# Using data with surveys: FileStore
This notebook provides example [EDSL](https://github.com/expectedparrot/edsl) code for methods for using data with an EDSL survey.
In the steps below we show how to use the [*FileStore*](https://docs.expectedparrot.com/en/latest/filestore.html) module to upload, share and retrieve data files at the [*Coop*](https://docs.expectedparrot.com/en/latest/coop.html), and then create [*Scenario*](https://docs.expectedparrot.com/en/latest/scenarios.html) objects for the data to use it with a survey.

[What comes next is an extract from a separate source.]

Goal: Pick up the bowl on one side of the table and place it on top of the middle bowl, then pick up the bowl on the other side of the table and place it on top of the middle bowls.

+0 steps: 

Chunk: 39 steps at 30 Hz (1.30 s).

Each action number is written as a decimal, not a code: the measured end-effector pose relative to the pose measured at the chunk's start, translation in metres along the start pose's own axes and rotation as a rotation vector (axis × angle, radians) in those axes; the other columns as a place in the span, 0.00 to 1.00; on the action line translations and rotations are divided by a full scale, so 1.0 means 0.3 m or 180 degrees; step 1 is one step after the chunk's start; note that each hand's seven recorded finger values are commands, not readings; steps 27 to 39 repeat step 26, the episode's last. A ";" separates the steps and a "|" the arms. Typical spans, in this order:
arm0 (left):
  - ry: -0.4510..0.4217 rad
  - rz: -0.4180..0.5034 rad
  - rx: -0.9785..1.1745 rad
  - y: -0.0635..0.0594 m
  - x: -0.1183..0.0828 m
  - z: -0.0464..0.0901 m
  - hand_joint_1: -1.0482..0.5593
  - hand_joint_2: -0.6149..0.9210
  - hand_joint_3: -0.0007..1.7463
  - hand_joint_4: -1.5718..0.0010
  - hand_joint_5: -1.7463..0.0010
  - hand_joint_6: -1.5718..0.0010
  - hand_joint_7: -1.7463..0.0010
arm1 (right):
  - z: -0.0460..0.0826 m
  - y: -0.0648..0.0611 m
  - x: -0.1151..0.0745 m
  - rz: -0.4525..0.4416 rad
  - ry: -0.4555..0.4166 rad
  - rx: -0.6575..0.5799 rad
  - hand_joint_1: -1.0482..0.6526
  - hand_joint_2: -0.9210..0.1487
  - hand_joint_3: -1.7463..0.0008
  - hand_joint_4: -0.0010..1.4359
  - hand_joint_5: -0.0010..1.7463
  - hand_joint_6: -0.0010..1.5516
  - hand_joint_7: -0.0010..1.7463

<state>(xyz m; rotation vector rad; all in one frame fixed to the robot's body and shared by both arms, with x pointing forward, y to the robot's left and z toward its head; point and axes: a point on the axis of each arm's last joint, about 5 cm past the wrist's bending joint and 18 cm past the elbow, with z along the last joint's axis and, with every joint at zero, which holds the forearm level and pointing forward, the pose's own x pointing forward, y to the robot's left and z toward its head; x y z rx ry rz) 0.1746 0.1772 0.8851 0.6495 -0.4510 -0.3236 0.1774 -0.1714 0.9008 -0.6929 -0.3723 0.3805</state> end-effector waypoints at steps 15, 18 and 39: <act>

[EDSL is an open-source library](https://github.com/expectedparrot/edsl) for simulating surveys, experiments and other research with AI agents and large language models. 
Before running the code below, please ensure that you have [installed the EDSL library](https://docs.expectedparrot.com/en/latest/installation.html) and either [activated remote inference](https://docs.expectedparrot.com/en/latest/remote_inference.html) from your [Coop account](https://docs.expectedparrot.com/en/latest/coop.html) or [stored API keys](https://docs.expectedparrot.com/en/latest/api_keys.html) for the language models that you want to use with EDSL. Please also see our [documentation page](https://docs.expectedparrot.com/) for tips and tutorials on getting started using EDSL.

## What is a *Scenario*?
A *Scenario* is a dictionary of one or more key/value pairs representing data or content to be added to questions; a *ScenarioList* is a list of *Scenario* objects. 
Scenario keys are used as question parameters that get replaced with the values when the scenarios are added to the questions, allowing you to create variants of questions efficiently. Learn more about creating and working with scenarios [here](https://docs.expectedparrot.com/en/latest/scenarios.html) and [here](https://docs.expectedparrot.com/en/latest/notebooks/question_loop_scenarios.html).

## What is the *Coop*?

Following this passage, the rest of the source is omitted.